_WORK INSTRUCTIONS_
Write out exactly what each line says, starting with the first line below and ending on the one with "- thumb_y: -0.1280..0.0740".

_COLLECTED DATA_
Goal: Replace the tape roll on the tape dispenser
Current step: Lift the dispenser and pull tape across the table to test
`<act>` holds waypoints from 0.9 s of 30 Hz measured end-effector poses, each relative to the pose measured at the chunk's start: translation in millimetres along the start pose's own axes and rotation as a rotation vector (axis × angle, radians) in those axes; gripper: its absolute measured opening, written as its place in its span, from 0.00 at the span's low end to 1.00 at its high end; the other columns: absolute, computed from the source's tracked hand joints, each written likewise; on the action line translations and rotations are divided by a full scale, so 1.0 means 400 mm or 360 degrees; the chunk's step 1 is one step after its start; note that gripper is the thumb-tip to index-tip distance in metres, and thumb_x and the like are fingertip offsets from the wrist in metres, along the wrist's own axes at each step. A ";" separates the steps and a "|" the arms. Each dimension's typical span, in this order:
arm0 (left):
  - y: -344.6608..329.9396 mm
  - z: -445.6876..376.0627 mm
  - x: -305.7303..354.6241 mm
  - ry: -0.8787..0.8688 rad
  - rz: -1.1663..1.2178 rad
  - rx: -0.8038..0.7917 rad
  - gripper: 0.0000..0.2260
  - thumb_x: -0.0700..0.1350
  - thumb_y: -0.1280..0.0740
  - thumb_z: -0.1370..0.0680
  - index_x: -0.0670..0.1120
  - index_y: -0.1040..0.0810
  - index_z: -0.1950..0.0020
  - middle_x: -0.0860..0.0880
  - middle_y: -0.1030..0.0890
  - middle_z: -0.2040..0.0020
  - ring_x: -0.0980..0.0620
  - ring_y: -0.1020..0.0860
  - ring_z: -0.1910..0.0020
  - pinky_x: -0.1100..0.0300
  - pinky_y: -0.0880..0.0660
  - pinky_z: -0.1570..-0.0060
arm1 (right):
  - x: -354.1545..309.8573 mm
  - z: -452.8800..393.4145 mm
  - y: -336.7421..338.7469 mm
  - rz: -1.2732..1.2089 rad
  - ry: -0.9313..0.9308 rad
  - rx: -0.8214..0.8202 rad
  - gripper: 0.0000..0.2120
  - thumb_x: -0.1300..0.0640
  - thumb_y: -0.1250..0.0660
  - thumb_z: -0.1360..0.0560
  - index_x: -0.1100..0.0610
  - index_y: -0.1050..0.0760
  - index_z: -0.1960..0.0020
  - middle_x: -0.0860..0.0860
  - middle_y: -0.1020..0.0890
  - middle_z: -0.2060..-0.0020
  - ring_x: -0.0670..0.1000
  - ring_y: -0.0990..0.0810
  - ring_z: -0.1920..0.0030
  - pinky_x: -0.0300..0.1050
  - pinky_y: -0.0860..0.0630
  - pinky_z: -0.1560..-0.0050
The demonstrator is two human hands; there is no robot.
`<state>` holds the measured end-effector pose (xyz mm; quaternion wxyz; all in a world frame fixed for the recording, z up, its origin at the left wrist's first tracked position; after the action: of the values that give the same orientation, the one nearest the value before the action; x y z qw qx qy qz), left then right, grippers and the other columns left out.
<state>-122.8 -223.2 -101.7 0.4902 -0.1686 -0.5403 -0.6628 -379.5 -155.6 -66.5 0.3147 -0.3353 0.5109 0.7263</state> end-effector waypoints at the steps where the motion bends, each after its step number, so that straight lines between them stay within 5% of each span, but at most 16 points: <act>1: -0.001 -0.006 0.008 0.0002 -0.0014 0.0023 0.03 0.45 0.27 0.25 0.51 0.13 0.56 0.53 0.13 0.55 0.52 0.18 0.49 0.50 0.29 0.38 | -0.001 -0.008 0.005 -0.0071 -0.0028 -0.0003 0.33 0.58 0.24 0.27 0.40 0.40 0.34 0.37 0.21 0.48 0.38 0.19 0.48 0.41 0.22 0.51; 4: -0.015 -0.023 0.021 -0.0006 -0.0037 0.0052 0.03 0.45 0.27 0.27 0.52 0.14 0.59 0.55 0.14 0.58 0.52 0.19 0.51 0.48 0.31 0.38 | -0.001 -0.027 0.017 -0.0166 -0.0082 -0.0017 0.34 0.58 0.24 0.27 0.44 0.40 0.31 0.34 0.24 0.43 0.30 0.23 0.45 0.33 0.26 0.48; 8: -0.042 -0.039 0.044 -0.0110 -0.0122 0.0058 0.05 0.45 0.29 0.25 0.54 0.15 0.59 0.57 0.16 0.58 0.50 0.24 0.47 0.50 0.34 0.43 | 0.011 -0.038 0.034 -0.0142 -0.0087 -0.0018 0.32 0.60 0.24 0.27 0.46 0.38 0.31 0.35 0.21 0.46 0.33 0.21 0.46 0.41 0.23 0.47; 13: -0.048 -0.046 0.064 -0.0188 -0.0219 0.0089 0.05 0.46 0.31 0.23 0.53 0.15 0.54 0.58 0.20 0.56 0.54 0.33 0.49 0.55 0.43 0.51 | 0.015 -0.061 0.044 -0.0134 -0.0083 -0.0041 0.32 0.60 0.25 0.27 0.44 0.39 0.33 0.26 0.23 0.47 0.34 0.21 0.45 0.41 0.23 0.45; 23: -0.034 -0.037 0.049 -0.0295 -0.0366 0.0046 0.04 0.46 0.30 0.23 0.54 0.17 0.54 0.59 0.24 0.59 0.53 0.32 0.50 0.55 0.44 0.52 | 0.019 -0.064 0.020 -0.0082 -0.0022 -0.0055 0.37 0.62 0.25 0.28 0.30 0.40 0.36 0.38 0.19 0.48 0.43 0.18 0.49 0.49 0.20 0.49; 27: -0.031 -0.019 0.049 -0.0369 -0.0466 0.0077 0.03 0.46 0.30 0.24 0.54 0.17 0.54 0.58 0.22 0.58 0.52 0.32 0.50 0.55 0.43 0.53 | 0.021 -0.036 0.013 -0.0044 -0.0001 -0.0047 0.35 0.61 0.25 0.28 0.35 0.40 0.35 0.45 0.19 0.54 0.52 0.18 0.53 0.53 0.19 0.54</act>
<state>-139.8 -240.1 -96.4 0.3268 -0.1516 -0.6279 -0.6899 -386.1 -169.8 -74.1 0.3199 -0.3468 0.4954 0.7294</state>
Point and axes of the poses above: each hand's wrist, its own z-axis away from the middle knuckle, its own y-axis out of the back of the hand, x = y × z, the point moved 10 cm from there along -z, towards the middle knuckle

_TASK RESPONSE_
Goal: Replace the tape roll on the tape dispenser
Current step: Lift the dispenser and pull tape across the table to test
`<act>` holds waypoints from 0.9 s of 30 Hz measured end-effector poses, each relative to the pose measured at the chunk's start: translation in millimetres along the start pose's own axes and rotation as a rotation vector (axis × angle, radians) in those axes; gripper: its absolute measured opening, written as its place in its span, from 0.00 at the span's low end to 1.00 at its high end; the other columns: absolute, computed from the source's tracked hand joints, each written likewise; on the action line translations and rotations are divided by a full scale, so 1.0 means 400 mm or 360 degrees; the chunk's step 1 is one step after its start; note that gripper is the thumb-tip to index-tip distance in metres, and thumb_x and the like are fingertip offsets from the wrist in metres, along the wrist's own axes at each step. A ";" separates the steps and a "|" the arms. Each dimension's typical span, in this order:
arm0 (left):
  - y: -344.6608..329.9396 mm
  - z: -445.6876..376.0627 mm
  - x: -305.7303..354.6241 mm
  - ry: -0.8787..0.8688 rad
  - rz: -1.1663..1.2178 rad
  - rx: -0.8038..0.7917 rad
  - gripper: 0.0000..0.2260
  - thumb_x: -0.0700..0.1350
  - thumb_y: -0.1280..0.0740

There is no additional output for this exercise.